Rev. Hardy H. Kim preaching
Greetings!

We always talk about ourselves as children of God, because so much of our imagery around what it means to be connected to God puts us in child-to-parent relationship with our creator. Yet in the stories from the gospels where Jesus interacts with children, we see that there is something “problematic” with children. People seem to want to keep them away from Jesus, and his reaching out to them seems to shock or offend others.

The role that children played in the ancient world was probably very different from what it is for us in modern North America. So, this is another case where we need to dig beneath our everyday understandings of things if we want to really understand what Scripture is telling us. What did it mean that Jesus was open and accepting toward children? How might his actions and attitudes challenge some of the assumptions and practices we hold today?

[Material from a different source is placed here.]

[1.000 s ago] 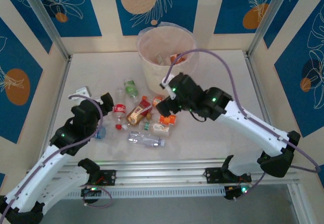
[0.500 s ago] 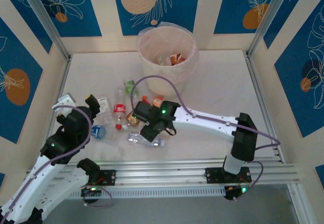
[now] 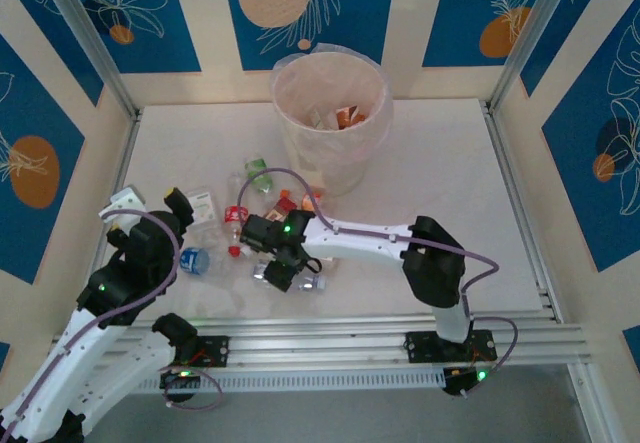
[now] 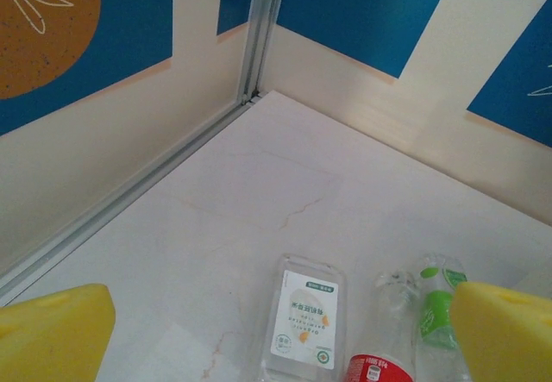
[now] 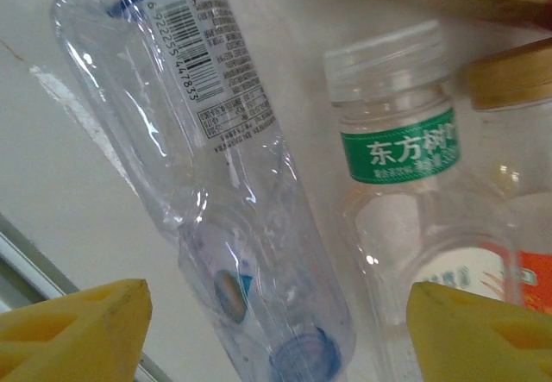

I hope you’ll join me in worship for reflections on these questions. And we will also be celebrating the gift of children among us as we commission folks to ministry alongside them, and wish blessings upon our young people who are students in school. It’s going to be a joyful Sunday!

Faithfully,

Hardy


If you're worshipping with us online, please join us immediately afterward for the virtual Coffee Hour.


Theme for Sunday

“Against a market empire that constructs children as consumers above all else comes an alternative Christian perspective about the worth of children. Children are gifts and blessings not because they can add to the corporate profit margin. Children are gifts and blessings because in Christ they have already been added to the “Corporate Prophet Margin,” that small band of human beings who participate in naming, proclaiming, and enacting God’s reign of compassion, love, and justice for all people. Such a view of children as gifts positions them in the struggle of resistance to imperial forces of the market economy and overturns easy, comfortable notions of what it means that a child is a gift.”

      Joyce Ann Mercer, Welcoming Children: A Practical Theology of Childhood
Questions for Reflection
  • In your family growing up, do you feel like children were given a high or low status?

  • What does your experience of how children should be viewed do to shape your sense of being a "child of God?"

Mark 9:30-37

They went on from there and passed through Galilee. He did not want anyone to know it; for he was teaching his disciples, saying to them, “The Son of Man is to be betrayed into human hands, and they will kill him, and three days after being killed, he will rise again.” But they did not understand what he was saying and were afraid to ask him.

Then they came to Capernaum; and when he was in the house he asked them, “What were you arguing about on the way?” But they were silent, for on the way they had argued with one another who was the greatest. He sat down, called the twelve, and said to them, “Whoever wants to be first must be last of all and servant of all.” Then he took a little child and put it among them; and taking it in his arms, he said to them, “Whoever welcomes one such child in my name welcomes me, and whoever welcomes me welcomes not me but the one who sent me.”